Qingxia Ma1,2, Yunfei Wu 1, Jun Tao3, Yunjie Xia1, Xinyu Liu1, Daizhou Zhang4, Zhiwei Han1, Xiaoling Zhang5, Renjian Zhang 1

  • 1 CAS Key Laboratory of Regional Climate–Environment for Temperate East Asia, Institute of Atmosphere Physics, Chinese Academy of Sciences, Beijing 100029, China
  • 2 College of Earth Sciences, University of Chinese Academy of Sciences, Beijing 100864, China
  • 3 South China Institute of Environmental Sciences, Ministry of Environmental Protection, Guangdong 510655, China
  • 4 Faculty of Environmental and Symbiotic Sciences, Prefectural University of Kumamoto, Kumamoto 862-8502, Japan
  • 5 School of Atmospheric Sciences/Plateau Atmosphere and Environment Key Laboratory of Sichuan Province, Chengdu University of Information Technology, Sichuan 610225, China

Received: October 2, 2017
Revised: October 25, 2017
Accepted: October 25, 2017
Download Citation: ||https://doi.org/10.4209/aaqr.2017.10.0366  

Cite this article:
Ma, Q., Wu, Y., Tao, J., Xia, Y., Liu, X., Zhang, D., Han, Z., Zhang, X. and Zhang, R. (2017). Variations of Chemical Composition and Source Apportionment of PM2.5 during Winter Haze Episodes in Beijing. Aerosol Air Qual. Res. 17: 2791-2803. https://doi.org/10.4209/aaqr.2017.10.0366


  • The contributions of SIA to PM2.5 increased with pollution level increasing.
  • The contributions of OC and EC to PM2.5 decreased as the pollution level increased.
  • Industry emission dominated the PM2.5 in the clean period.
  • SIA was the largest origin of PM2.5 at the heavy and severe pollution levels.

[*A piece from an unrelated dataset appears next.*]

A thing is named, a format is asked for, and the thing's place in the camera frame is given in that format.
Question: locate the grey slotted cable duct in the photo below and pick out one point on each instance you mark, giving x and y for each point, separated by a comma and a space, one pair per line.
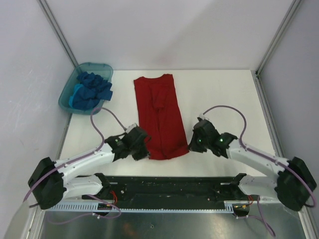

PM2.5 samples were collected in Beijing between February 24 and March 12 of 2014, and analyzed to examine chemical compositions and origins of the PM2.5 at pollution levels of clean (PM2.5 < 75 µg m–3), light-medium (75–150 µg m–3), heavy (150–250 µg m–3) and severe (> 250 µg m–3). The mean PM2.5 concentration was 137.7 ± 124.8 µg m–3 during the observation period, accounting for 66% of PM10. As all aerosol species concentrations increased with the pollution level, the contributions of secondary inorganic aerosols (SIA) to PM2.5 continuously increased while the contributions of OC and EC decreased, indicating a substantial contribution from secondary formation to the elevation of PM2.5 pollution. The acidity of PM2.5, the ratio of anion microequivalent concentration to cation, increased from 0.96 to 1.08 as pollution levels increased. Using a PMF model, secondary inorganic aerosols, industrial emissions, soil dust, traffic emissions, and coal combustion and biomass burning were identified as contributors to the PM2.5, and on average accounted 46%, 20%, 10%, 6% and 18% of the PM2.5, respectively, in the observation period. Industrial emissions were the dominant PM2.5 source during the clean period (60%). Except for traffic emission, sources of PM2.5 at the light-medium level were consistent, accounting for 17%–29%. Secondary inorganic aerosols were the largest origin of PM2.5 at heavy and severe pollution levels, accounting for 40% and 78%, respectively. In addition, the 48 h transport distances of air masses decreased from 2000 km (clean) to 300 km (severe level) and the proportion of air masses from south pollution areas in the total air masses at each pollution level increased from 0% to 97%, indicating that the stability of near surface air and the northerly transport of pollutants from the south at local and regional scales played a the key role in the PM2.5 elevation.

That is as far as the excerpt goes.